# DeTour/Drummond/ Soo Area



## Yooper33 (May 26, 2009)

i wasn't meaning to be snide, just kidding around. man, that sure is a long shift to catch a fish.. not many people like to fish that hard, that is more like a job than a fun past time.. i wait till there is a lot of fish around & warm weather to go out & enjoy my self.. fishing is all about relaxing & not wearing yourself out!


----------



## ausable_steelhead (Sep 30, 2002)

> you can't always go by the camera as to what is in there


Yeah, I wouldn't base a whole trip on what the cam is showing. But it can give you a little idea on whats around.


----------



## ottertrapper (Jan 6, 2006)

ausable_steelhead said:


> Yeah, I wouldn't base a whole trip on what the cam is showing.

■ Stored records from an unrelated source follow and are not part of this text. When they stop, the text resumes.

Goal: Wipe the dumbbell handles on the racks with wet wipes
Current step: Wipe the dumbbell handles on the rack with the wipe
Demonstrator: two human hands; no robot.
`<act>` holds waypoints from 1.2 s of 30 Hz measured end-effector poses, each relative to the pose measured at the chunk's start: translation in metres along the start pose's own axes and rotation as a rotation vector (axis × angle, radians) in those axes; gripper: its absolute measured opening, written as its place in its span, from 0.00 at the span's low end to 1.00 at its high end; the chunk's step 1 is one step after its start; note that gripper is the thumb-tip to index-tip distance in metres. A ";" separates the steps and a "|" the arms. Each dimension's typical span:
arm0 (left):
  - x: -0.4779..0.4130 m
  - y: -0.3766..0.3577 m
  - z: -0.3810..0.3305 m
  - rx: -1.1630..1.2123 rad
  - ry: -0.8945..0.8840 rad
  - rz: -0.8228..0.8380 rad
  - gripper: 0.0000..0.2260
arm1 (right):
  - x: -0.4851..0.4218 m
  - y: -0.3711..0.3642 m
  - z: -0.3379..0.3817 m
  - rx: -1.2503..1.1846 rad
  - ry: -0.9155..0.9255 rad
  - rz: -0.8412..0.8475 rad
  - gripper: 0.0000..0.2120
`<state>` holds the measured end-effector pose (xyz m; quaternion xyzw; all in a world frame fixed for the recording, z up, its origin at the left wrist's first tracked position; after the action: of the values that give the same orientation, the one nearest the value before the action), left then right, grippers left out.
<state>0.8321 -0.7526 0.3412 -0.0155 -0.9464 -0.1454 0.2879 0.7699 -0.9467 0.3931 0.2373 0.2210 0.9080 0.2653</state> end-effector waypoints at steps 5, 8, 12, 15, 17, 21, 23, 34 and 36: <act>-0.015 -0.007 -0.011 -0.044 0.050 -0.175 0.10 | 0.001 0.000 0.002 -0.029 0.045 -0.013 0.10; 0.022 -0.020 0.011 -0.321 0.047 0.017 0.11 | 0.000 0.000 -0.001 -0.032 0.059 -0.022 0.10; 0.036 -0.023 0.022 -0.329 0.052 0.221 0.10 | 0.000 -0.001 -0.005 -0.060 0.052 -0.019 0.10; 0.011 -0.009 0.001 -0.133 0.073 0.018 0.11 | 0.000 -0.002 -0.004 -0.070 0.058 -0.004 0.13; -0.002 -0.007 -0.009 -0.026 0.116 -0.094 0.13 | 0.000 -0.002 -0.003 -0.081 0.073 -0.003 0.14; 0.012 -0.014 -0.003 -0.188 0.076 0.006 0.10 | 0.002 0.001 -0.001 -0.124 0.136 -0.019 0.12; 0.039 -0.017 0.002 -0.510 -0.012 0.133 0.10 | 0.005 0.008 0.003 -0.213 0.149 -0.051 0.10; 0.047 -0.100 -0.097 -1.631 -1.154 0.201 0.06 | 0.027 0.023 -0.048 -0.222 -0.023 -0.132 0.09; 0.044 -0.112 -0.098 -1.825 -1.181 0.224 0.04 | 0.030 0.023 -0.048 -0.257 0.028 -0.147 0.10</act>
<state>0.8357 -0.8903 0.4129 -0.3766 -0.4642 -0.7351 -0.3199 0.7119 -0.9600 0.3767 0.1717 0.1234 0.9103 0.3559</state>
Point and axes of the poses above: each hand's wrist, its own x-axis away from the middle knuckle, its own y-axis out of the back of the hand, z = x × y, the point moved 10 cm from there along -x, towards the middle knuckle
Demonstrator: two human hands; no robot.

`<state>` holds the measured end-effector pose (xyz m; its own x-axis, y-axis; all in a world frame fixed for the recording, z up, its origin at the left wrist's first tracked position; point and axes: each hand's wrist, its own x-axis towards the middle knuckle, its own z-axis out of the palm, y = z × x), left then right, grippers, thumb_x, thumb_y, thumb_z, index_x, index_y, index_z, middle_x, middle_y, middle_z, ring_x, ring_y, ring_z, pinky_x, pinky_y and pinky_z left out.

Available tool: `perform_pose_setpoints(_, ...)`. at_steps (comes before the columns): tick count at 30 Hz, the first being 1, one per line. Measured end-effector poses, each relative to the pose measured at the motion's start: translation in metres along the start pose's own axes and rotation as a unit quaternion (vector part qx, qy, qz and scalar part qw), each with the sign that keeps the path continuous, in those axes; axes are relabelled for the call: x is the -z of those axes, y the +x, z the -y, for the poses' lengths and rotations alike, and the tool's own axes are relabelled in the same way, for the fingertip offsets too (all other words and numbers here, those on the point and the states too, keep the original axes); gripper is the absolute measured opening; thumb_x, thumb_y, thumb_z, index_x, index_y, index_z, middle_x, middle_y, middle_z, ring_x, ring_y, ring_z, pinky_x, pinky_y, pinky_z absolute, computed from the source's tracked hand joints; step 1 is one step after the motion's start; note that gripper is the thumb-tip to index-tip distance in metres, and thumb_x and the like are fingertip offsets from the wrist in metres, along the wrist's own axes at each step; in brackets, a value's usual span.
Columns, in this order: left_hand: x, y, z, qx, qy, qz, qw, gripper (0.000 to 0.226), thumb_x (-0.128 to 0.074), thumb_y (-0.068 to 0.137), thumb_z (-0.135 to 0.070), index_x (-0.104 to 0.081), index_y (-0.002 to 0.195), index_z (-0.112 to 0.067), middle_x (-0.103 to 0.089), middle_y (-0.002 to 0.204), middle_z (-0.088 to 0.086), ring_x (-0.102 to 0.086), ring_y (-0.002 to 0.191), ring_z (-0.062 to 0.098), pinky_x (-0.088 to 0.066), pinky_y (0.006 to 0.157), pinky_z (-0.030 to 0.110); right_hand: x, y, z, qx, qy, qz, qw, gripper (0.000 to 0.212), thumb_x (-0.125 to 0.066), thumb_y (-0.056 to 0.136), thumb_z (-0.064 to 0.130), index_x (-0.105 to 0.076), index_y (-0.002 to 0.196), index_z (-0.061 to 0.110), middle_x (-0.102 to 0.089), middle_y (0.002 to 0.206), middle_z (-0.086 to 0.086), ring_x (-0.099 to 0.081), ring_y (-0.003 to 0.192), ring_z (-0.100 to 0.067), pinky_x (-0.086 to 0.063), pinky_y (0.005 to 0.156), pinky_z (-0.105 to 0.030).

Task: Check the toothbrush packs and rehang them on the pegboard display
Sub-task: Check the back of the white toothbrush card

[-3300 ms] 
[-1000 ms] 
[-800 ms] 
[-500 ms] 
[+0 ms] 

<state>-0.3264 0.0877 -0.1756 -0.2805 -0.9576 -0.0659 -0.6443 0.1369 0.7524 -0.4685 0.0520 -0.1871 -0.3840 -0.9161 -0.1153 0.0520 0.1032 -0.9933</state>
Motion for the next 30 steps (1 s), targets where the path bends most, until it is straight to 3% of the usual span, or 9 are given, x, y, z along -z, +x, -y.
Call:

But it can give you a little idea on whats around.


I agree definately gives you an idea and is helpful all I was saying is one day atlantics can be there and the next they are not there. Good resource to have though.


----------



## 1BIGNIMROD (May 7, 2009)

Sometimes they are thick on the cam, and you still cant catch 'em!


----------



## tjays (Nov 5, 2004)

Hey guy's, I am not saying jump in the boat and pay for a fishing trip. All I am saying is look at his fishing report. He just got his license a few months ago. This kid is as sharp as they come. Use the info or don't its all up to you.


----------



## SoggyPaws (Jun 10, 2009)

OMG this morning for the first time in weeks, there are fish on the fish cam!:coolgleam


----------



## BigWoods Bob (Mar 15, 2007)

You're right!! I just looked and saw 4-5 swimming around. One was a carp for sure, and two to three of the others were steelhead. I couldn't see any that I could say for sure were Atlantics, but maybe........ Anyone hearing anything about the fishing yet? Has it improved at all? How about down around DeTour? Thanks again!!

Bob


----------



## SoggyPaws (Jun 10, 2009)

I have been watching the river and there is just nothing going on yet. I live right here in town. 

Last night on the river there was one boat fishing hooked up to the powerhouse. I watched for about a half hour and didn't see them catch anything. Right after dark I ran down to the fish cleaning station and there was no one at either one.

Detour has been real spotty. Last weekend was very slow. Bunch of boats in the morning but not many catching fish.


----------



## redneckman (Dec 7, 2005)

I too have been watching the cam, and there is not much going on yet. The snaggers have started to show up though. There were two right at the begining of the wall a couple days ago, no fish to show for their efforts.

Redneckman


----------



## SoggyPaws (Jun 10, 2009)

Didn't see any snaggers there yesterday or today. They sure aren't out like they usually are this time of year. 

The boat is going crazy....it almost took itself to the water today.


----------



## SoggyPaws (Jun 10, 2009)

Fish are in Detour.

http://www.michigan-sportsman.com/forum/showthread.php?p=2743050#post2743050


----------



## Yooper33 (May 26, 2009)

all atlantics?


----------



## mario (Apr 1, 2008)

I will be heading up to drummond the week after the 4th to herring fish. I think it might be a little early because of the weather. Was wondering if the mayflies arent a hatching and the herring arent biting what about the walleye or perch or even smallies. I have always been told when I have been up thereat this time of year that nothing is biting except the herring because the mayflies are hatching. But if they arent hatching then maybe the walleyes or my favorite perch will be biting. any help would be appreciated. thanks! Mario


----------